Was it: “One sec, I’m driving.”
Was it a dismissive, can’t-bother-typing thumbs-up text?
Or is all of this in your head right now? Is this all part of the high? What the fuck was that cute pink pill even called?
And then you say, “Please shut up,” to your friends suddenly.
Of course, no one hears you.
You wonder if you even said the words at all.
And while your friends continue to fornicate obliviously on your faux leather Ikea sectional, flashes of the last time you bothered to visit your parents at their big sprawling mansion less than an hour away in a place called Brookfield, Texas blind you. You see a fancy barbeque with long white tables and a big white pavilion erected in the backyard, everything all white, white, white. You see your dad greeting a guest at the door, and you’re plastered off your ass on your tenth glass of your mother’s finest concord red, eyes blurry, headache coming on, but you remember this one moment perfectly when your dad glances back at you and the tiniest pinch of disapproval darkens his face.
You remember your mother saying something to you about standing up straight, and, “Why’d you wear that hideous thing?”, and then a soft hug an hour later coupled with a, “Your father has so much pressure from work, sweetie, so much pressure …”
And you still can’t remember the last thing you said to them that day before you left. You just remember your eleven-year-old baby sister watching you from the front window, a stony, distant look in her eyes.
This was just a month ago. I’m so fucking high.
“Shut up, everyone, please,” you try again. “I need to think.”
I’m not going to lie to you. I’m so high right now that a part of me literally wants to laugh at the news. I mean, really, I love my parents, but this is just the worst timing.
It’s also still very possible to me that I hallucinated the whole phone call.
Except you didn’t. They’re dead. They’re dead and you’re as high as a sea gull with its long twisty neck and searching, clueless eyes.
Now everyone in the room looks your way. Your best friend. The pretzel ménage. Even the sweaty guy stooped over the coffee table stops mid-snort to stare at you.
And now that you’ve got their attention, you don’t know what to do with it.
“Hello?” comes the voice from the phone in my hand. Yes, I’m still holding a martini in the other. “Mathew? The reception here is just the worst. Hello …? Did you hear what I said? Jesus, please don’t tell me you’re high. What are you on? So predictable. Please, Mathew, I need you straight right now.”
Those are two things I’ll never be. Straight. Or predictable.

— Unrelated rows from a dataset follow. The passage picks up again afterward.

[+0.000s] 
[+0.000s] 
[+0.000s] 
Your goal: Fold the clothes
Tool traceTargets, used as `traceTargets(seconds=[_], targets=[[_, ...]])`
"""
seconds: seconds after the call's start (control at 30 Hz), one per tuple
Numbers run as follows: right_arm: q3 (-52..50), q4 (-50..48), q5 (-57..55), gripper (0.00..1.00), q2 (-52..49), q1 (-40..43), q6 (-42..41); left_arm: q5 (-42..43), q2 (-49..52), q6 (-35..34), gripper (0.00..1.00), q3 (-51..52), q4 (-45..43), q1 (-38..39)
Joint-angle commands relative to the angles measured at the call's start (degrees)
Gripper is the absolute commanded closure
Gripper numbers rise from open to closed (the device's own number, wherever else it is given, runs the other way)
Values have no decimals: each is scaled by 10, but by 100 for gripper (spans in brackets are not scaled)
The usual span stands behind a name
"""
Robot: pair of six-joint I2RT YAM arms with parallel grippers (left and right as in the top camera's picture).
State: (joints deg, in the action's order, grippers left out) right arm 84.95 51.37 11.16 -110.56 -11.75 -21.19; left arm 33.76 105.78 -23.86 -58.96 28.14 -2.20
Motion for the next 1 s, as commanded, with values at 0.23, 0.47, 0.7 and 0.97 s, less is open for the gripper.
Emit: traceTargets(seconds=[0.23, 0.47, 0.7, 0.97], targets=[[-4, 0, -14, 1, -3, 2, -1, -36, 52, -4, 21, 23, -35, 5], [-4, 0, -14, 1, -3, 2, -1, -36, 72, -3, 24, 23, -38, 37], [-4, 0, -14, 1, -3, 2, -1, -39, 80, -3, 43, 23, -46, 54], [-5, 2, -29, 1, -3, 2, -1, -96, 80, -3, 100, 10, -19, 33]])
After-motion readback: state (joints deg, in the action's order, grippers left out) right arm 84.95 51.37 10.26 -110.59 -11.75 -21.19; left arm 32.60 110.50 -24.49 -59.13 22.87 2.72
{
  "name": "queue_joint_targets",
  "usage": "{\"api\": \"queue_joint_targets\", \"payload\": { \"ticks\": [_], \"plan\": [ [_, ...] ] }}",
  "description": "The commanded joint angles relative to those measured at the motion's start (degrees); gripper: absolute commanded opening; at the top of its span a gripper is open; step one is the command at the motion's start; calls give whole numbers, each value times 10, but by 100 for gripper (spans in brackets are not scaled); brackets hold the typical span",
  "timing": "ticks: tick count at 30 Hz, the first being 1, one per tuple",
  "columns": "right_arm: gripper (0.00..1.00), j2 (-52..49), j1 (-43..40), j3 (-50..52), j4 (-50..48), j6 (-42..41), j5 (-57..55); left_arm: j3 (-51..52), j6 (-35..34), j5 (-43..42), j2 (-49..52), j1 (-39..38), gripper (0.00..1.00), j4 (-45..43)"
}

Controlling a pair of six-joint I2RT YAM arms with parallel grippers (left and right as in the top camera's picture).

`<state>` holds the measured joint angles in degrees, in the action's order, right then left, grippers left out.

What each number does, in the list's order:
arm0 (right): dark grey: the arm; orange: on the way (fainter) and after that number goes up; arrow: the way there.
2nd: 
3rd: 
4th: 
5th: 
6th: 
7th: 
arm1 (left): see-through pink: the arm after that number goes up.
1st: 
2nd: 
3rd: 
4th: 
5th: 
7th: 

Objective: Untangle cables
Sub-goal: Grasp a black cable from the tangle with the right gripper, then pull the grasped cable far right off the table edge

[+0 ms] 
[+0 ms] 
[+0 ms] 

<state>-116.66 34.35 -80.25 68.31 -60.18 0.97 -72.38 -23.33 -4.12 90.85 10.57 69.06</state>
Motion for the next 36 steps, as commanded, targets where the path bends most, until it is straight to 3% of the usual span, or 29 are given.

Really, isn’t it bad enough that the news came from my self-important, spitting-image-of-dad older brother who always knows better? He owns and runs clothing businesses in Taiwan, Japan, India, and some parts of Europe. Ooh, so fancy. Whatever I make a year bartending, he makes every month. Despite our hardly having a damned thing to do with each other, he seems to always find a way to remind me of that fact twelve times a year.
Don’t get me wrong. He’s not all bad. He loves me as much as a filthy rich older brother ought to, really. His wide-open wallet and yearly five-hundred-dollar Gucci gift card on my birthday says so.
No, I don’t wear Gucci, so the stack of gift cards is building up on my nightstand and I kinda don’t have the heart to tell him.
Like, this isn’t a joke. There’s over thirty-five hundred dollars of Gucci plastic just sitting there next to a bottle of lube and my Hello Kitty alarm clock. You like Gucci? Knock yourself out.